Still, these new TMCs realize that there are capabilities (like a truly global footprint) that will take time to build, and this is the last remaining moat legacy TMCs have for multinational customers. The pandemic is helping them make up ground by forcing many of the more established TMCs to let go of significant numbers of staff and reduce operating costs to the bare minimum while these well-funded new entrants are accelerating product and engineering to close capability gaps and extend advantages relative to their bigger brethren. This new breed of TMC is now building, or acquiring, the capabilities needed to penetrate larger customers and markets.
And so it goes. The adoption of new technology is one of the principal levers of disruption, and the pandemic is acting as a catalyst for digital transformation. Changes that might have taken a decade pre-pandemic are being accelerated into just months.
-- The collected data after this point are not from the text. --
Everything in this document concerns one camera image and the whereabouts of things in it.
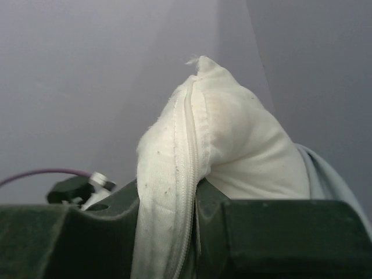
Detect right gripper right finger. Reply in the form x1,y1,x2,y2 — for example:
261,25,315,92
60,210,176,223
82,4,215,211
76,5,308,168
196,180,371,278

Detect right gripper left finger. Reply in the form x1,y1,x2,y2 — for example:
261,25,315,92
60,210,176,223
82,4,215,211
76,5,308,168
1,181,139,279

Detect grey pillowcase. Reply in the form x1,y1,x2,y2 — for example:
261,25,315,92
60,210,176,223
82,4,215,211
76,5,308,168
296,144,371,235

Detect white pillow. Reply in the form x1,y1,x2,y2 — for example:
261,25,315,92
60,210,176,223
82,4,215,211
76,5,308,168
131,56,310,278

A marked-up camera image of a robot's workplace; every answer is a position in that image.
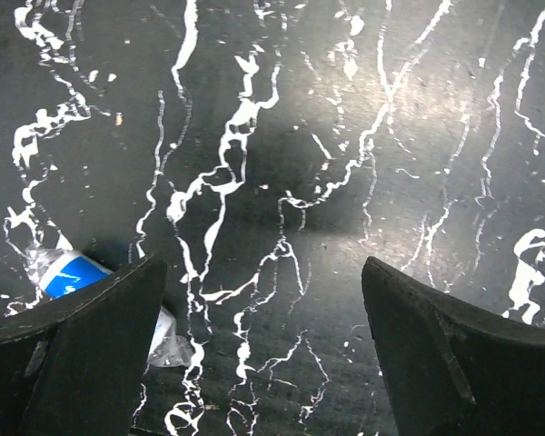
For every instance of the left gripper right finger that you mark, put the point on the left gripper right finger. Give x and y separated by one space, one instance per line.
449 367

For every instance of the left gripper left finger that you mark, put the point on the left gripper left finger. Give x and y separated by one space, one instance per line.
73 366

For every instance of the blue white tube bottle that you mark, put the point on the blue white tube bottle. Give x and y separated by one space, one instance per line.
57 272

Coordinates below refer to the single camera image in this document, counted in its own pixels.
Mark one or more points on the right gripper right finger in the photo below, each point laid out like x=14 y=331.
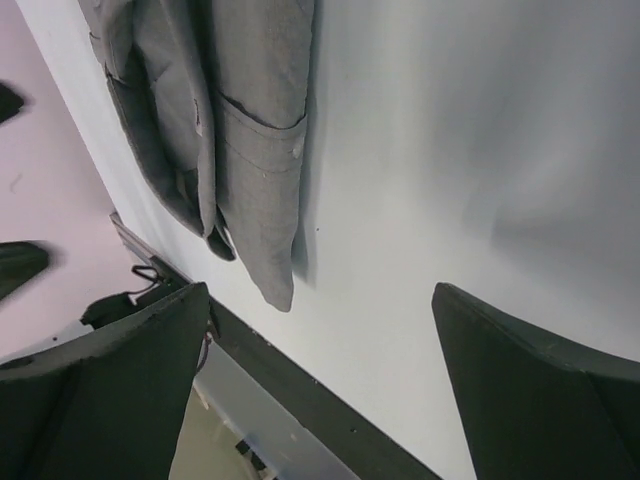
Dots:
x=533 y=404

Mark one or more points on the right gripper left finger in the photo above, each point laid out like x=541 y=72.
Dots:
x=109 y=404

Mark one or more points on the grey long sleeve shirt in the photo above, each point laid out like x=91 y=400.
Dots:
x=212 y=98

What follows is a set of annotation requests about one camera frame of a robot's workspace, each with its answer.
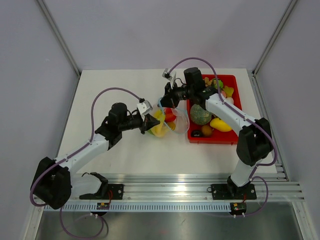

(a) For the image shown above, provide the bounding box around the beige longan cluster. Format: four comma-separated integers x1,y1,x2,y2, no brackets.
204,77,213,86

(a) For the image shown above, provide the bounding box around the white slotted cable duct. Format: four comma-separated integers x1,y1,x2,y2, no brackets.
44,202,232,213

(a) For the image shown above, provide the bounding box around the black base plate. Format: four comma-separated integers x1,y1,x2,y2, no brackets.
79,183,125,200
206,183,257,200

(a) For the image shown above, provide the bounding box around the left aluminium frame post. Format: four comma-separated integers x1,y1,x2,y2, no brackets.
37,0,81,78

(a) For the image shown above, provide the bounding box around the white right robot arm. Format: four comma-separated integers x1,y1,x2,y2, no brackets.
159,67,275,200

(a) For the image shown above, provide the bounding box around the red plastic tray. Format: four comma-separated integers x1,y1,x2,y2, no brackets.
186,74,242,145

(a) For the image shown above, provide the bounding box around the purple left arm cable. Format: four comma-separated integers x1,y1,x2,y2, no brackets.
29,87,145,237

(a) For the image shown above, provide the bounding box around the clear zip top bag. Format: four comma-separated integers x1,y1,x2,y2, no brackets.
147,102,190,138

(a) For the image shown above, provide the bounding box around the aluminium front rail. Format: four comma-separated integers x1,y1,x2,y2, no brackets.
33,173,306,202

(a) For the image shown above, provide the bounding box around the green netted melon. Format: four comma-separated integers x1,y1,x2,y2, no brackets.
189,104,212,126

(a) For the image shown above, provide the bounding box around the yellow banana bunch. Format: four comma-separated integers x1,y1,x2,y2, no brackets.
149,109,171,138

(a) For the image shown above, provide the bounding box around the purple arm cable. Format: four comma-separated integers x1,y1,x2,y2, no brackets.
29,87,145,237
167,57,279,218

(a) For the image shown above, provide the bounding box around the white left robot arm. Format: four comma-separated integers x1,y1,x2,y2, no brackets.
30,99,160,210

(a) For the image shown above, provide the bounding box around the right aluminium frame post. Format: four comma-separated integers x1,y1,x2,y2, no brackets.
251,0,300,77

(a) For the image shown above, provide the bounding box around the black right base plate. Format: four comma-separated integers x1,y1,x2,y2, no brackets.
206,183,257,200

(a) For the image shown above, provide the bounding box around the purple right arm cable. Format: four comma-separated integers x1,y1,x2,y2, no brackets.
167,57,279,218

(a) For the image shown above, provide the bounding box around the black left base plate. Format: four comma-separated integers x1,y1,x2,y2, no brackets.
79,183,125,200

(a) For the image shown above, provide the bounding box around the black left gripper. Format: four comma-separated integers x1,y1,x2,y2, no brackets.
119,113,160,135

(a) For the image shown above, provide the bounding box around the red apple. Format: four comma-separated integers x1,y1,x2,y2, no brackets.
164,108,176,123

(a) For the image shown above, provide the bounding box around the aluminium frame post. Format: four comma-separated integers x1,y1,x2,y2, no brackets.
251,0,300,77
37,0,81,78

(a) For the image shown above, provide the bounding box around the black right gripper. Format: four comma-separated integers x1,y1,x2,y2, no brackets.
158,81,195,109
If technology is a lever of disruption, then COVID is drawing one long enough to move the world.
A Grueling Pace of Change
Before legacy TMCs can reformulate their strategies to fit a new environment, they first must understand what that new environment is and where the forces of competition lie in it. The pandemic has been an earth shaking event, catalyzing change at an incredible rate and forcing digital disruption at more than 10X the ‘normal’ pace.
Of course, all is not lost for the legacy TMCs. Christensen published a subsequent book, The Innovator’s Solution with some incumbent strategies, and companies like Strategyzer describe solutions to help incumbents compete more effectively against disruptors. So there are ways incumbents can counteract disruptors, but recognizing them (and taking them seriously) is the first step. It will be up to the incumbent TMCs to find an effective path in this new era.